Vous pensez que certaines choses doivent évoluer ?

Lorsque l’on sortira de cette crise, peut-être que l’on pensera le modèle de vie, le modèle économique, le modèle social et aussi le modèle de performance différemment. On s’apercevra peut-être que la performance en elle-même n’est pas si importante. Ce qui est important dans le sport, c’est d’abord d’être en bonne santé et d’appréhender son corps soi-même, pas forcément de battre quelqu’un. Peut-être que l’on sortira de ce système de performance de haut niveau et peut-être que ceux qui prônent l’immanence de la performance en cette période reviendront sur leurs propos.

Aujourd’hui, les sportifs de haut niveau ce sont les urgentistes, les infirmières, les éboueurs, les caissières… Ce ne sont pas les athlètes olympiques.

En cette période de confinement, quel regard portez-vous sur cet engouement des Français pour la course à pied ?

Je m’en réjouis ! Je pense qu’il y a quelque chose de positif lorsque celui qui se sent étouffé chez lui ressent le besoin de pratiquer une activité physique et qu’il réalise à quel point elle est indispensable pour son équilibre mental. Si cela se fait dans le respect des règles, je trouve que c’est une bonne chose que des gens découvrent l’effort physique à l’occasion du confinement.

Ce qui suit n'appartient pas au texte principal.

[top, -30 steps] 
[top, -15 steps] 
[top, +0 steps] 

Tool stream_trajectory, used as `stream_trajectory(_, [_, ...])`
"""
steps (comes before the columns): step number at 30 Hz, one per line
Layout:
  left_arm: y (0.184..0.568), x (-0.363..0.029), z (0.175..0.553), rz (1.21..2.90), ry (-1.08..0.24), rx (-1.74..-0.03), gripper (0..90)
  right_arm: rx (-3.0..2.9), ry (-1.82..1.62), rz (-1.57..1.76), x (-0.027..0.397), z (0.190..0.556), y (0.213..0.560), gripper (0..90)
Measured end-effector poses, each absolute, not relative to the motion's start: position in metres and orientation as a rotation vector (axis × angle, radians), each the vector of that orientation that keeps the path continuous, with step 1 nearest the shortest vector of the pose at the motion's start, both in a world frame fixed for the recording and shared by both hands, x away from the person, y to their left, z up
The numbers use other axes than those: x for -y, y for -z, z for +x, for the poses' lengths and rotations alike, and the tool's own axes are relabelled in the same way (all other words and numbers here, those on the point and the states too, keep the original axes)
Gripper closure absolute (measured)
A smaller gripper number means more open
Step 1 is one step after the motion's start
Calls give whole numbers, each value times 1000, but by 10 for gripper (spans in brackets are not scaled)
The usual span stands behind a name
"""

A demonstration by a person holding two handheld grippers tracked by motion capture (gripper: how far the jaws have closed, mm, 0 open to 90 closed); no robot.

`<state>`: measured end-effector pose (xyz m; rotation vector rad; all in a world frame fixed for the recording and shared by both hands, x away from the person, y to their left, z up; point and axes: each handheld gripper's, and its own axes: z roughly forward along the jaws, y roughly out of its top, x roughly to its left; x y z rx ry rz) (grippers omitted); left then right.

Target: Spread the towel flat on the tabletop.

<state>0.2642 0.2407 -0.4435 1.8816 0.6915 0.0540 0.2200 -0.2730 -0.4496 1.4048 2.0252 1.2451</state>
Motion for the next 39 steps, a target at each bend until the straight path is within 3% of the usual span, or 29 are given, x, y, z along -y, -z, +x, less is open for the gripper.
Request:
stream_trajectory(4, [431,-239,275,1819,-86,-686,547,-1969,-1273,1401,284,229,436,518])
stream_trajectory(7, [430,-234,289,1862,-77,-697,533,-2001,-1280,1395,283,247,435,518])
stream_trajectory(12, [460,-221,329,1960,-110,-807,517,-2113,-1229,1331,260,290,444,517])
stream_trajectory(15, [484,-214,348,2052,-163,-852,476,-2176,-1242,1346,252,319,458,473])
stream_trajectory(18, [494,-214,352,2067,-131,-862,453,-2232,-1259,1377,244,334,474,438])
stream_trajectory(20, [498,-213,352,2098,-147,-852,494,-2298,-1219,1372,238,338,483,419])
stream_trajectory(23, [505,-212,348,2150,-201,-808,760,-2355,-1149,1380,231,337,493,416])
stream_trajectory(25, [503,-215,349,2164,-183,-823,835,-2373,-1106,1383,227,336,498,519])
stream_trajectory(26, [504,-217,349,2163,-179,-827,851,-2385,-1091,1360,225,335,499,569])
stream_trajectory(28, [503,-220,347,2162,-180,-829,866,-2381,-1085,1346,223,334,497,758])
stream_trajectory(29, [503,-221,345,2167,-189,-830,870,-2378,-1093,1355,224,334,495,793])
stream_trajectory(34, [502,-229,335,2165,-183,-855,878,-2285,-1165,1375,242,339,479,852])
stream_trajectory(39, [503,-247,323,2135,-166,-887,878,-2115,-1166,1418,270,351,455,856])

En tout cas, j’espère que leur mémoire intégrera cette nécessité de bouger et d’écouter son souffle.

À titre personnel, comment vivez-vous cette période ?

Je la vis d’une manière intense car je pense qu’il s’agit d’un rendez-vous historique important qui nous pousse à réfléchir sur notre avenir. J’ai eu la chance de vivre mai 68, c’était une pseudo-révolution mais elle remettait en branle pas mal d’idées qui étaient ancrées en nous. J’ai l’impression de revivre autre chose. Quelque chose qui remet en question tout ce sur quoi l’on pensait important de capitaliser : la consommation et la production à outrance, la mondialisation, le profit absolu… Toutes ces choses sont remises en cause parce que l’on s’aperçoit que la nature nous dit stop. Nous comprenons que les bactéries et les virus sont beaucoup plus forts que nous.  

Quel est l’impact sur votre quotidien ?

Comme tout le monde je reste à la maison. Même si cette période n’est pas agréable, je la vis avec beaucoup d’intérêt car je pense que demain les choses seront différentes. J’espère que la jeune génération va prendre conscience de tout ça. Depuis le confinement, le silence remplace le bruit des voitures, j’entends les oiseaux le matin, la pollution a disparu… Je me rends compte que l’on avait oublié tout ça. C’est un moment intéressant à condition d’en tirer les conséquences.

 

Il faut vivre cette période de façon citoyenne en étant responsable de nos actes. C’est bien de s’en remettre à l’État en permanence mais je pense qu’il faut aussi s’en remettre à soi-même. Nous sommes tous responsables de notre devenir. Ceux qui font n’importe quoi devront faire leur autocritique une fois que cette situation sera terminée. Le danger est réel et la bataille ne fait que commencer.